Plutôt mourir avait-il ajouté. D’ailleurs, personne ne voulait envisager sa mort.

Même le boss d’LVMH, propriétaire de Fendi, reconnaissait qu’il n’en parlait jamais, que le seul cas semblable à celui de Karl, c’est le pape …

Il aura fallu des mois de négociations à Raphaëlle Bacqué pour rencontrer l’homme : le pape, l’empereur, le Kaiser. Celui sur qui aucune biographie n’a été publiée jusqu’à présent.

Pendant les trois heures de ce tête à tête, il a été charmant. Il a même enlevé ses lunettes noires.

Mais il n’a pas lâché grand-chose sur lui, en concluant : de toute façon, tous ceux qui connaissent mon histoire sont plus ou moins au cimetière.

C’est là qu’il s’est trompé le Karl.

Ils sont encore nombreux, ceux qui ont croisé la route de cet homme, avant qu’il ne devienne un acteur entièrement pénétré de son rôle. Beaucoup n’avaient qu’un petit bout de l’histoire. D’autres ont attendu qu’il meure pour parler enfin sans le craindre. Il a fallu revenir sur ses traces, relire la légende qu’il avait façonnée pendant soixante années, comprendre ce qui avait fait d’un fils de la bourgeoisie allemande né pendant la guerre le modèle de l’industrie de luxe et de la mode mondialisée. Et peu à peu, le puzzle s’est assemblé.

Un puzzle absolument fascinant .

Depuis Hambourg, sa ville natale, son enfance et son passé dont il a lui-même donné plusieurs versions, on sait que Karl a été un enfant roi, dans une famille qui n’est pas du tout dans le besoin, un petit garçon assez différent des autres, qui passe son temps à dessiner alors que les autres gamins de son âge jouent à l’extérieur. Un petit garçon qui peut être arrogant et snob, parfois d’une suffisance étonnante, sûr de sa supériorité et de sa distinction, un petit garçon plutôt préservé par la guerre.

Soixante-quinze ans plus tard, alors qu’il est adulé du monde entier, Karl Lagerfeld, de retour dans sa ville, ne veut pas avoir à évoquer ce passé. Il est allemand, mais absent de cette histoire.

 A 19 ans, il quitte l’Allemagne et ses parents.

Il ne jure que par Paris. Il est doué pour le dessin et porte un intérêt marqué pour les vêtements.

C’est à Paris, qu’il veut retrouver la magie du premier défilé auquel il a assisté avec sa mère : le 13 décembre 1949, Dior présente sa dernière collection à Hambourg. Un véritable éblouissement pour le jeune allemand.

Et très vite, Karl arrive à gagner sa vie grâce à ses dessins de mode, grâce aussi au prix remporté lors d’un concours organisé par la marque Woolmark.
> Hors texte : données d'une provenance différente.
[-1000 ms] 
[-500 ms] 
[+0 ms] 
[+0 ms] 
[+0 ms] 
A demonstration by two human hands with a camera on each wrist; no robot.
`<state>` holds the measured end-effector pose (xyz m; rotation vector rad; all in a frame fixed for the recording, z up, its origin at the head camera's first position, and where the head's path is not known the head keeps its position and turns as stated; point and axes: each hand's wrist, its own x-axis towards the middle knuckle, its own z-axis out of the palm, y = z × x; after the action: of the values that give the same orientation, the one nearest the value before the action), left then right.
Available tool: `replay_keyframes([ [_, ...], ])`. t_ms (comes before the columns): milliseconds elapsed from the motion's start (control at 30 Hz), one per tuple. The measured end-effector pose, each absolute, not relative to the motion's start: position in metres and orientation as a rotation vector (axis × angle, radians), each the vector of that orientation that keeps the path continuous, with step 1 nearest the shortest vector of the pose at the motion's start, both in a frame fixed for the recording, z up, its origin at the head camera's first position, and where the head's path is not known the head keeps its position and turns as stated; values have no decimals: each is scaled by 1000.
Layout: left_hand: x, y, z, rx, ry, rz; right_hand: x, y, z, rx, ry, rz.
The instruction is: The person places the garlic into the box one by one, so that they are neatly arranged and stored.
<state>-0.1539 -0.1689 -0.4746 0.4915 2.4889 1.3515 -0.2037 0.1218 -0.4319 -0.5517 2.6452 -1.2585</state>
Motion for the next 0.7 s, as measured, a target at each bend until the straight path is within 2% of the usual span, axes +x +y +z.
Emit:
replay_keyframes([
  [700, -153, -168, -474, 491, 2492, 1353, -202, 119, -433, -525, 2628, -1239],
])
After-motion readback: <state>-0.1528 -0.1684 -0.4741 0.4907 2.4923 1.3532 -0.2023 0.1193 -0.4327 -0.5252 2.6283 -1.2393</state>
Primé en même temps que lui cette année-là, celui qui marquera une grande partie de son existence : Yves Saint Laurent, adoré puis haï, admiré et jalousé. Son plus grand rival.
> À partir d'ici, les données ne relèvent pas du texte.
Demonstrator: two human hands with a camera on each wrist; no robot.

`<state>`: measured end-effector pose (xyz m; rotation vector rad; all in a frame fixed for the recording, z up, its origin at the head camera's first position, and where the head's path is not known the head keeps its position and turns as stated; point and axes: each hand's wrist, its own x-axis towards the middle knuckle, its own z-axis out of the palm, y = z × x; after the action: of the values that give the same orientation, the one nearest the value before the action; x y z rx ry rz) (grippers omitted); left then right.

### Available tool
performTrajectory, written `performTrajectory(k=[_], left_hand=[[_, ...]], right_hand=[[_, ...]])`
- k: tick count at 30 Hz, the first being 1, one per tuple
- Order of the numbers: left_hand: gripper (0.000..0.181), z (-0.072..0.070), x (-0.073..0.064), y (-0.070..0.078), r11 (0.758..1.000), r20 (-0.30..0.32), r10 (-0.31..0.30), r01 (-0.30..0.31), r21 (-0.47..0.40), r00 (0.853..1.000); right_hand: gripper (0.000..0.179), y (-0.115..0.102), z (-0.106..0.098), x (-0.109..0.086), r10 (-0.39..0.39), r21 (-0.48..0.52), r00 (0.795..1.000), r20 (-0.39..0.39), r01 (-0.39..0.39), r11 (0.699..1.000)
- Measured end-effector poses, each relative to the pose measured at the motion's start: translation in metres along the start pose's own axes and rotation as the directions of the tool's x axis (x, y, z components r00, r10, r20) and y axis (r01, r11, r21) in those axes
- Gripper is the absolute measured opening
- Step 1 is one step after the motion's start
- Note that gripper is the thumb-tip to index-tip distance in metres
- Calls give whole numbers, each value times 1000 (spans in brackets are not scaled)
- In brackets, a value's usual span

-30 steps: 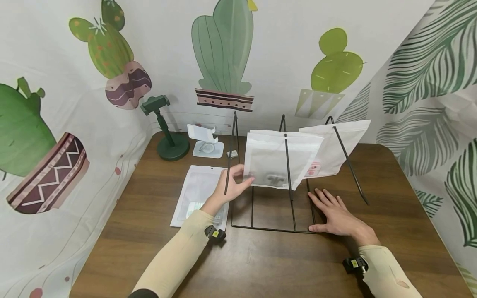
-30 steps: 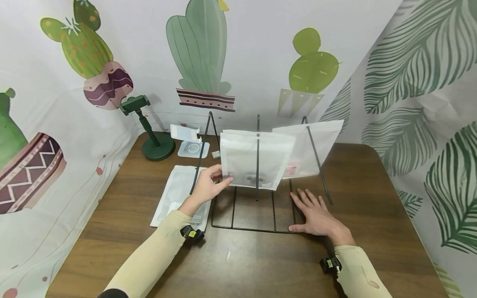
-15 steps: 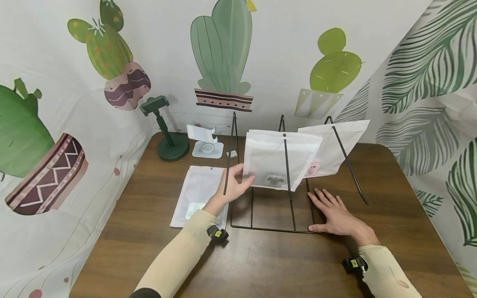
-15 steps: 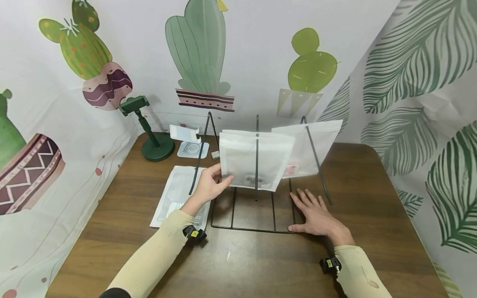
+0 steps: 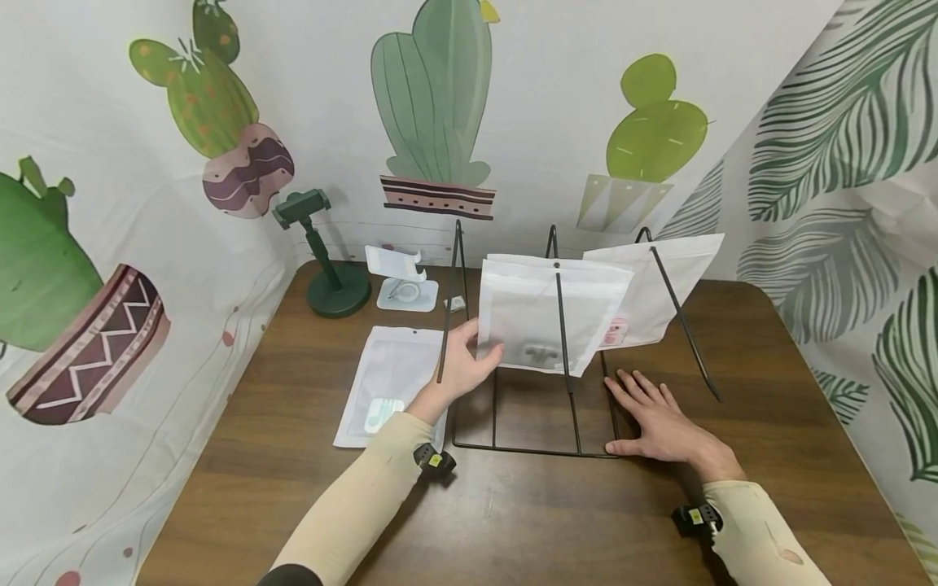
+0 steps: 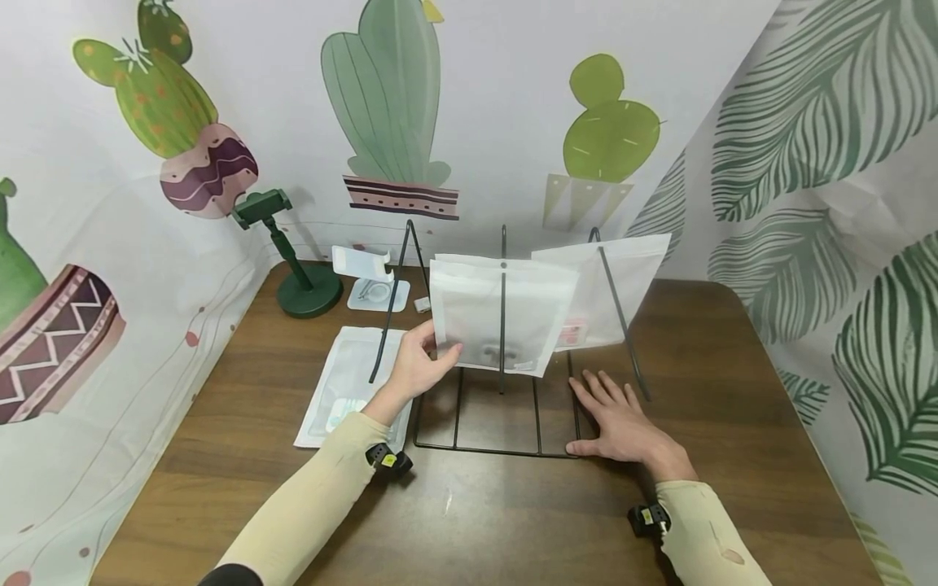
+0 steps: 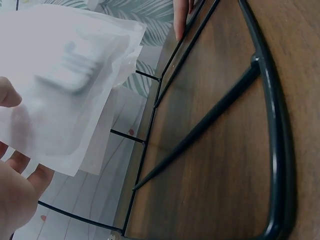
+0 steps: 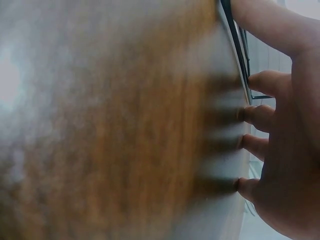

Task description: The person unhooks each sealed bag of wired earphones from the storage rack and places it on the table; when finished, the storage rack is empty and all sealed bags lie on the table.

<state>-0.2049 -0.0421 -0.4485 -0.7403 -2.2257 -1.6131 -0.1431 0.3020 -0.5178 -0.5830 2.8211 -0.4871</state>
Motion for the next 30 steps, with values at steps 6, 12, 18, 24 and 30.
performTrajectory(k=[6, 12, 18, 24, 30], left_hand=[[22, 3, -1, 0, 1000, -35, -16, 16, -6, 999], [21, 3, 0, 1, 999, -42, -18, 17, -34, 999], [17, 6, -2, -9, 1000, -42, 8, -9, -17, 999], [17, 10, -5, -32, 999, -10, -27, 26, -18, 1000], [16, 9, -8, -37, 998, -3, 9, -9, -59, 1000]], right_hand=[[106, 0, 0, 1, 3, -8, 1000, 0, -3, 1000], [106, 1, 0, 1, 8, 0, 1000, 3, -8, 1000], [106, 1, 1, 1, 6, -8, 1000, 2, -6, 1000], [106, 1, 2, -1, 9, 7, 1000, 3, -9, 1000], [106, 0, 2, -2, 11, 14, 1000, 1, -11, 1000]])
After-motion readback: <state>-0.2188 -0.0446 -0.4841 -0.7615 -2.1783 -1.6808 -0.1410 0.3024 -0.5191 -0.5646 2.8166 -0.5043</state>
De chez Patou, où Karl est nommé directeur artistique en 59, et où il s’ennuie ferme, en passant par Chloé, et Fendi, Karl commence à se faire un nom quand il rencontre Andy Warhol.
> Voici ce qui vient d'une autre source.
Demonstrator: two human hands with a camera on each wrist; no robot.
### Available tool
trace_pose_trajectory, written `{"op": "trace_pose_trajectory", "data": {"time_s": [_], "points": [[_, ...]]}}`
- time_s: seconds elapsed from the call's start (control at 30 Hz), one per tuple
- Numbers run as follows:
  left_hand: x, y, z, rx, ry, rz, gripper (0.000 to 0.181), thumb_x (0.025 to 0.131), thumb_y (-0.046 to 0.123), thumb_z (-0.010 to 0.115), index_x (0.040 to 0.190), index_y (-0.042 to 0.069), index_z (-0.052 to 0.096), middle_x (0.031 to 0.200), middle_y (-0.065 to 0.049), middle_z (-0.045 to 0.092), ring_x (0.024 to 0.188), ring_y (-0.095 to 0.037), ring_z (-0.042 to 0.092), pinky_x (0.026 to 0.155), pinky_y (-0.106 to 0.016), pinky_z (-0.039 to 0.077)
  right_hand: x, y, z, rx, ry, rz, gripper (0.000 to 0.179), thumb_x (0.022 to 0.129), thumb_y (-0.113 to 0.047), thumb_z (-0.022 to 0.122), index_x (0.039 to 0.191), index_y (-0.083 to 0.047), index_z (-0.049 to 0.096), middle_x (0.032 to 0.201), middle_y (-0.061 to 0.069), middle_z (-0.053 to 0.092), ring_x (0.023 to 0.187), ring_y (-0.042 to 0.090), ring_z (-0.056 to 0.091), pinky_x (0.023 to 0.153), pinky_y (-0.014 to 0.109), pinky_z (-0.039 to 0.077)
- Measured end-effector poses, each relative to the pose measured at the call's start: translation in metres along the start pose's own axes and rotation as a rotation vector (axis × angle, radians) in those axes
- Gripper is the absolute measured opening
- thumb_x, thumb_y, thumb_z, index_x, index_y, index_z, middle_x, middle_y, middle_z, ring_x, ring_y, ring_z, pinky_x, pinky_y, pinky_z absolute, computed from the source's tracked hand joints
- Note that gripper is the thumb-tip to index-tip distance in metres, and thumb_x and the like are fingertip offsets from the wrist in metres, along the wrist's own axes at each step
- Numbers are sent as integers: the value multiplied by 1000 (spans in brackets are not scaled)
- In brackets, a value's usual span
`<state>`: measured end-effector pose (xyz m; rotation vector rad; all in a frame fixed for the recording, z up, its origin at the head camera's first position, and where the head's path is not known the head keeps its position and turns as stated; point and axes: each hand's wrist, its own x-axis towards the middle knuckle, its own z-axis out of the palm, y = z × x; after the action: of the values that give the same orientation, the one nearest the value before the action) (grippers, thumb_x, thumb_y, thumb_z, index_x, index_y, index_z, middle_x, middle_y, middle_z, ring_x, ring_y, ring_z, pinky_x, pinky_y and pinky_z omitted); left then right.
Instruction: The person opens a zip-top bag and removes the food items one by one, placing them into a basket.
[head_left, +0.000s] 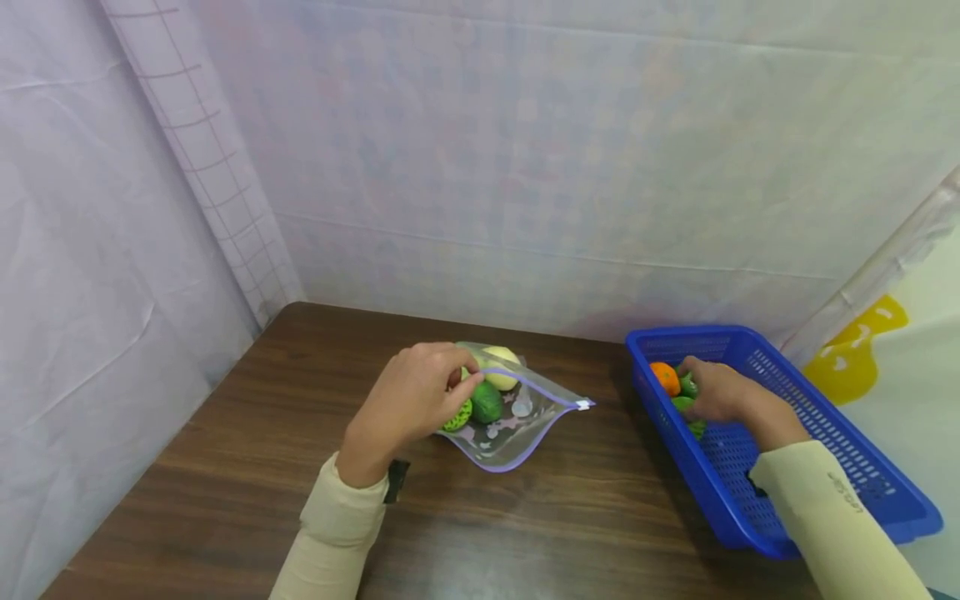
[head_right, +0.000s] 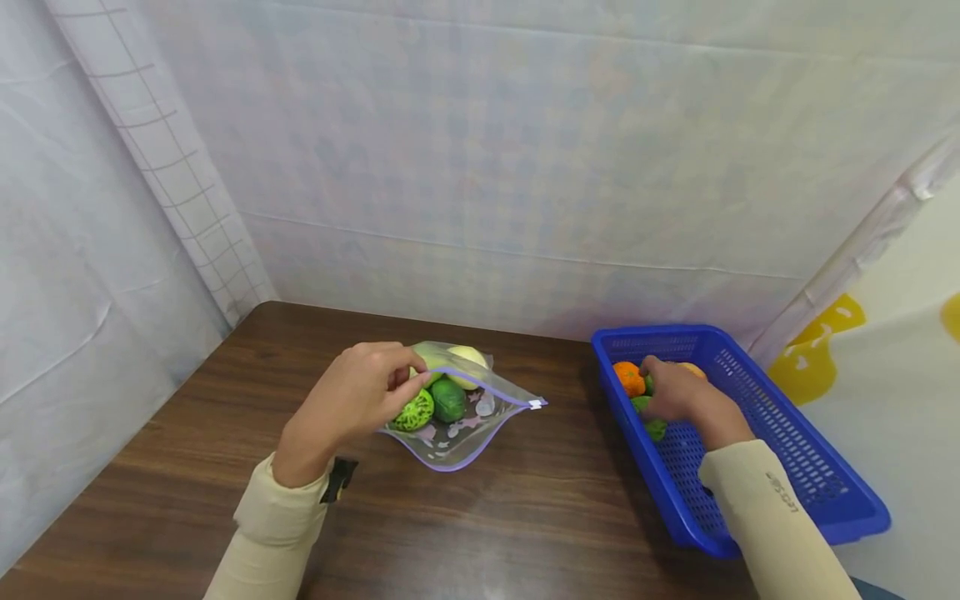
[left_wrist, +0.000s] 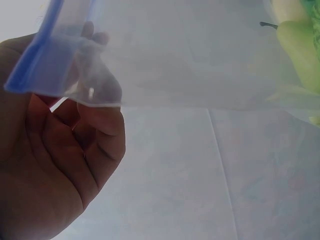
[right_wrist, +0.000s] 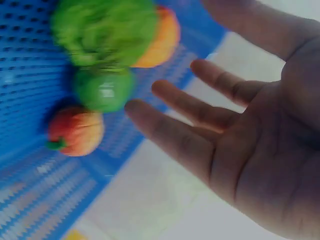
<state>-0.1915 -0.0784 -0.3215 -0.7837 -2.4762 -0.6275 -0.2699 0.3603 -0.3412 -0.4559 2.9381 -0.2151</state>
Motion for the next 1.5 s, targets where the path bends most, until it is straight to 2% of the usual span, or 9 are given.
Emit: {"op": "trace_pose_trajectory", "data": {"time_s": [0.3,0.47,0.6,0.77,0.93,1.0,1.13,1.27,1.5], "points": [[-1,-1,-1,1,-1,-14,9,90,22,75,89,12,76,65,7,51,56,-5,42,49,-21,34,-16,-73,-36,-42,217,-23,64,81,-11,78,136,5,49,133,34,53,115,52,55,90,63,47],[-1,-3,-2,4,-5,-21,9,90,22,75,90,13,76,65,7,51,56,-6,42,49,-21,34,-27,-113,-50,46,361,-98,55,91,-20,73,137,0,52,134,27,56,121,48,54,98,64,44],[-1,-3,1,2,-4,-20,9,90,22,75,90,13,75,66,7,52,56,-6,43,49,-21,36,-38,-138,-55,150,491,-151,51,94,-24,71,137,-2,53,133,22,59,117,43,60,96,62,47],[-1,-1,3,0,-6,-18,9,91,23,75,90,13,75,67,8,53,57,-6,44,49,-21,37,-57,-171,-49,247,705,-276,44,90,-15,76,130,-6,59,124,13,66,103,32,69,84,50,57],[0,0,3,15,9,-6,9,90,22,75,90,13,76,67,8,54,57,-6,44,50,-21,37,-66,-196,-32,371,858,-423,38,83,-2,79,118,-4,66,112,7,71,97,17,69,82,23,56],[0,0,3,19,11,-4,8,90,22,75,90,14,76,67,8,53,57,-6,44,50,-21,37,-66,-204,-22,439,872,-467,37,82,2,79,116,-4,67,107,6,72,92,13,69,77,15,53],[-2,1,1,17,1,-12,8,91,23,74,90,15,76,67,8,53,58,-5,44,50,-21,37,-61,-219,-6,481,850,-509,35,82,0,79,115,-7,68,101,4,72,85,13,70,72,21,57],[-3,0,-4,12,9,-11,7,91,22,75,90,15,75,68,8,54,57,-5,45,49,-21,37,-50,-234,5,411,769,-555,29,85,-4,75,113,-6,67,98,4,71,83,14,70,70,27,59],[-3,0,-3,0,20,13,7,89,19,76,88,12,74,68,6,56,57,-5,45,49,-20,38,-23,-262,32,225,532,-584,15,86,-7,73,100,-11,71,93,-2,72,77,6,66,68,19,54]]}}
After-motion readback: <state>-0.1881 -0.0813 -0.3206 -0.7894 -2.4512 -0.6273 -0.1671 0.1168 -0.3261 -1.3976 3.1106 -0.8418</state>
Même s’il n’est pas mondialement connu comme l’artiste américain, sa notoriété monte tout doucement en puissance.

Tout va donc bien pour lui professionnellement.

Sentimentalement, c’est autre chose.

Karl est homo, il l’a toujours su. Un homo d’une genre particulier explique Bacqué.

Il goûte la sensualité des hommes, c’est certain  – même s’il n’aime rien tant que d’habiller le corps des femmes. Mais le sexe ne semble pas l’intéresser.

A 38 ans, Karl Lagerfeld rencontre celui qui sera l’amour de sa vie : Jacques de Bascher, un dandy au look proustien, qu’il entretiendra durant de longues années.

Si le couturier dit ne rien posséder, il touche un pourcentage conséquent sur toutes ses créations et gagne très très bien sa vie. Ce sera encore mieux à partir de 1983 quand il est engagé par les propriétaires de la maison Chanel.

Une arrivée qui secoue la planète mode… Un Allemand peut-il incarner l’essence même de la mode française ?

Son premier défilé n’arrivera pas vraiment à convaincre : le couturier se replonge dans les archives de la maison et y introduit ce brin de subversion que l’époque attend.

Et là, bingo, ça marche, les ventes s’envolent.

La consécration est proche pour celui qui est non seulement un couturier extrêmement créatif, mais aussi un communicant exceptionnel, ce qui fait que chaque jour, le Kaiser étend un peu plus son empire…

C’est cet empire que raconte Raphaëlle Bacqué qui lève un coin du voile sur la personnalité si mystérieuse de Karl Lagerfeld, et c’est absolument passionnant.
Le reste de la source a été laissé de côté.